**Dataset content:**
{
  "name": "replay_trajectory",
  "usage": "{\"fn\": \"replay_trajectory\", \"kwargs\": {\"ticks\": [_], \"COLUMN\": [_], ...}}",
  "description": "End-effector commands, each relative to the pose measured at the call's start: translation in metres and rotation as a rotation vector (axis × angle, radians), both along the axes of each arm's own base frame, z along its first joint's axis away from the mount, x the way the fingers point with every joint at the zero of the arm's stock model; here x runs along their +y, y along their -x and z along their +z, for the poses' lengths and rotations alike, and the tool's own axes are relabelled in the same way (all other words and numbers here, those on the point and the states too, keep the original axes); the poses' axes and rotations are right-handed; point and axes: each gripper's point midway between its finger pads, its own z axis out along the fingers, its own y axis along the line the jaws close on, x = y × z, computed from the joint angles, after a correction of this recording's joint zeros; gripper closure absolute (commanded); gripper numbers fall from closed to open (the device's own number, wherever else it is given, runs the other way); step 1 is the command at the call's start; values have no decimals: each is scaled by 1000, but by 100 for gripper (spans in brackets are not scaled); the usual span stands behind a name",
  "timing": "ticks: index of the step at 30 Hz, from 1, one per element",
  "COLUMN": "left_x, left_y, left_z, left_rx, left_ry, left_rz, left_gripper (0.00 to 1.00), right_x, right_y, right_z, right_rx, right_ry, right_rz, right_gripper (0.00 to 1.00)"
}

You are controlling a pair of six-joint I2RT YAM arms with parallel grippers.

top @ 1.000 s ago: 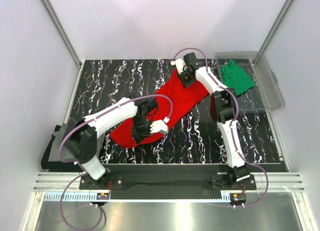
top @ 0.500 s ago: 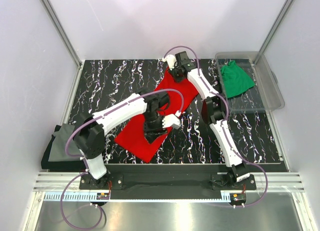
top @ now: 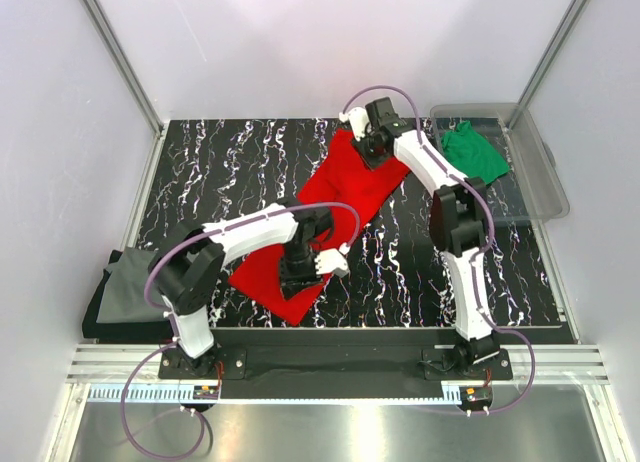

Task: Fold and stack the t-shirts
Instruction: Fold the tshirt

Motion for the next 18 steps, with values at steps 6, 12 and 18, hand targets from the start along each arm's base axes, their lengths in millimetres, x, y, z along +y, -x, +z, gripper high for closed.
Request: {"fn": "replay_trajectory", "kwargs": {"ticks": [6, 12, 18], "left_x": [-11, -17, -31], "left_y": [-18, -9, -14], "left_z": [-42, -53, -59], "left_rx": [-53, 17, 20], "left_ry": [-5, -4, -11], "left_rz": [37, 62, 68], "left_gripper": [57, 57, 57], "right_x": [-20, -16, -5], "right_y": [35, 32, 9], "right_z": [-22, -47, -70], "right_rx": [49, 92, 97], "right_ry": [21, 15, 10], "right_rz": [-19, -37, -28], "right_gripper": [70, 70, 70]}}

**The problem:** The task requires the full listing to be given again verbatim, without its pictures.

**Exercise answer:**
{
  "name": "replay_trajectory",
  "usage": "{\"fn\": \"replay_trajectory\", \"kwargs\": {\"ticks\": [_], \"COLUMN\": [_], ...}}",
  "description": "End-effector commands, each relative to the pose measured at the call's start: translation in metres and rotation as a rotation vector (axis × angle, radians), both along the axes of each arm's own base frame, z along its first joint's axis away from the mount, x the way the fingers point with every joint at the zero of the arm's stock model; here x runs along their +y, y along their -x and z along their +z, for the poses' lengths and rotations alike, and the tool's own axes are relabelled in the same way (all other words and numbers here, those on the point and the states too, keep the original axes); the poses' axes and rotations are right-handed; point and axes: each gripper's point midway between its finger pads, its own z axis out along the fingers, its own y axis along the line the jaws close on, x = y × z, computed from the joint angles, after a correction of this recording's joint zeros; gripper closure absolute (commanded); gripper numbers fall from closed to open (the device's own number, wherever else it is given, runs the other way); step 1 is the command at the call's start; values have no decimals: each is scaled by 1000, but by 100 for gripper (spans in brackets are not scaled); the usual span stands behind a name",
  "timing": "ticks: index of the step at 30 Hz, from 1, one per element",
  "COLUMN": "left_x, left_y, left_z, left_rx, left_ry, left_rz, left_gripper (0.00 to 1.00), right_x, right_y, right_z, right_rx, right_ry, right_rz, right_gripper (0.00 to 1.00)"
}

You are controlling a pair of six-joint I2RT YAM arms with parallel grippers.

top @ 1.000 s ago: 
top @ 0.500 s ago: 
top @ now: 

Task: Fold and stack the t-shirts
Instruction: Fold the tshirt

Motion for the next 18 steps, with values at steps 6, 12 and 18, hand targets from the start along each arm's base axes, their lengths in millimetres, x, y, z along +y, -x, +z, gripper high for closed.
Request: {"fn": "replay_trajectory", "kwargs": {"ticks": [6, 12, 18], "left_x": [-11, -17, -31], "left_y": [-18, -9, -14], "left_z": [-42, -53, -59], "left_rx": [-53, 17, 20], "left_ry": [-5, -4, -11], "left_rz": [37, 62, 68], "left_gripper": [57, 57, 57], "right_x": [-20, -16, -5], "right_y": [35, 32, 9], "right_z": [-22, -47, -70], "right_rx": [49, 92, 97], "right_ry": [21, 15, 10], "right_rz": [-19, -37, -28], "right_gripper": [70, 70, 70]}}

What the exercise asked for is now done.